Many-record upload to postgres

I have a series of .csv files with some data, and I want a Python script to open them all, do some preprocessing, and upload the processed data to my postgres database.

I have it mostly complete, but my upload step isn't working. I'm sure it's something simple that I'm missing, but I just can't find it. I'd appreciate any help you can provide.

Here's the code:

import psycopg2
import sys
from os import listdir
from os.path import isfile, join
import csv
import re
import io

try:
con = db_connect("dbname = '[redacted]' user = '[redacted]' password = '[redacted]' host = '[redacted]'")
except:
print("Can't connect to database.")
sys.exit(1)
cur = con.cursor()

upload_file = io.StringIO()

file_list = [f for f in listdir(mypath) if isfile(join(mypath, f))]
for file in file_list:
id_match = re.search(r'.*-(\d+)\.csv', file)
if id_match:
id = id_match.group(1)
file_name = format(id_match.group())
with open(mypath+file_name) as fh:
id_reader = csv.reader(fh)
next(id_reader, None) # Skip the header row
for row in id_reader:
[stuff goes here to get desired values from file]
if upload_file.getvalue() != '': upload_file.write('\n')
upload_file.write('{0}\t{1}\t{2}'.format(id, [val1], [val2]))

print(upload_file.getvalue()) # prints output that looks like I expect it to
# with thousands of rows that seem to have the right values in the right fields

cur.copy_from(upload_file, '[my_table]', sep='\t', columns=('id', 'col_1', 'col_2'))
con.commit()

if con:
con.close()


This runs without error, but a select query in psql still shows no records in the table. What am I missing?

Edit: I ended up giving up and writing it to a temporary file, and then uploading the file. This worked without any trouble...I'd obviously rather not have the temporary file though, so I'm happy to have suggestions if someone sees the problem.

Answer

When you write to an io.StringIO (or any other file) object, the file pointer remains at the position of the last character written. So, when you do

f = io.StringIO()
f.write('1\t2\t3\n')
s = f.readline()

the file pointer stays at the end of the file and s contains an empty string.

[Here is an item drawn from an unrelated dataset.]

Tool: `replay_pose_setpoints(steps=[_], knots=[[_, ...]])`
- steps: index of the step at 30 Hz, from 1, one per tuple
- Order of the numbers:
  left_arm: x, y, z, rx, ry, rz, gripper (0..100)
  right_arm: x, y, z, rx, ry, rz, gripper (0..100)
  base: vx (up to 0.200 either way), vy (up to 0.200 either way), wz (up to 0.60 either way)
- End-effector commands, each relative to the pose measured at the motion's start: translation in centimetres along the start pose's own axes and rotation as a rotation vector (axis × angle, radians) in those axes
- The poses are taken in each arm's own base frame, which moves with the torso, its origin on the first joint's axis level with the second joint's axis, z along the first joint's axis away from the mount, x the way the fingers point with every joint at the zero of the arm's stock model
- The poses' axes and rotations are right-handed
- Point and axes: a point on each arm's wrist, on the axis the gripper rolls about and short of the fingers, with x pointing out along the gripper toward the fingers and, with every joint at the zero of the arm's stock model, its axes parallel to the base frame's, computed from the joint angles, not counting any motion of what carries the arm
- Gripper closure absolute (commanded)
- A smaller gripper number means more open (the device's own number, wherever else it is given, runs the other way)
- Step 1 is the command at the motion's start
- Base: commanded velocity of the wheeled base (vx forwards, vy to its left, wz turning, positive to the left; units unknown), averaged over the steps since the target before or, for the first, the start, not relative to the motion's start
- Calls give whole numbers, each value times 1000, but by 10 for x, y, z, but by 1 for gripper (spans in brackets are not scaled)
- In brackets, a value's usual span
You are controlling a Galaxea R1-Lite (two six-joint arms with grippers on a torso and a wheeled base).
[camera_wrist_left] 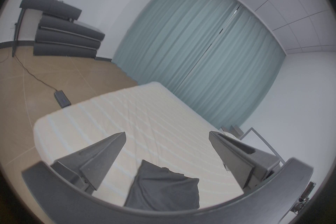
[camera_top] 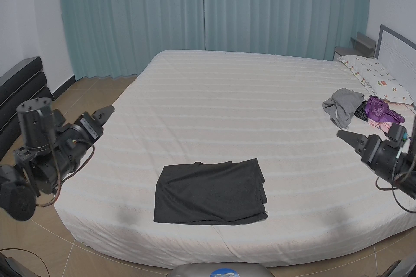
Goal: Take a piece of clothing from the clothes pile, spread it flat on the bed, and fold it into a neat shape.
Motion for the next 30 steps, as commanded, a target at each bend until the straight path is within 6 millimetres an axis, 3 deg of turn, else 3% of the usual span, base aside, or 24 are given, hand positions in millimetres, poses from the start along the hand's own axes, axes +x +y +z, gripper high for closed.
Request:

To read (not getvalue) the contents, you must reposition the file pointer to the beginning, e.g. use seek(0)

upload_file.seek(0)
cur.copy_from(upload_file, '[my_table]', columns = ('id', 'col_1', 'col_2'))

This allows copy_from to read from the beginning and import all the lines in your upload_file.


Don't forget, that you read and keep all the files in your memory, which might work for a single small import, but may become a problem when doing large imports or multiple imports in parallel.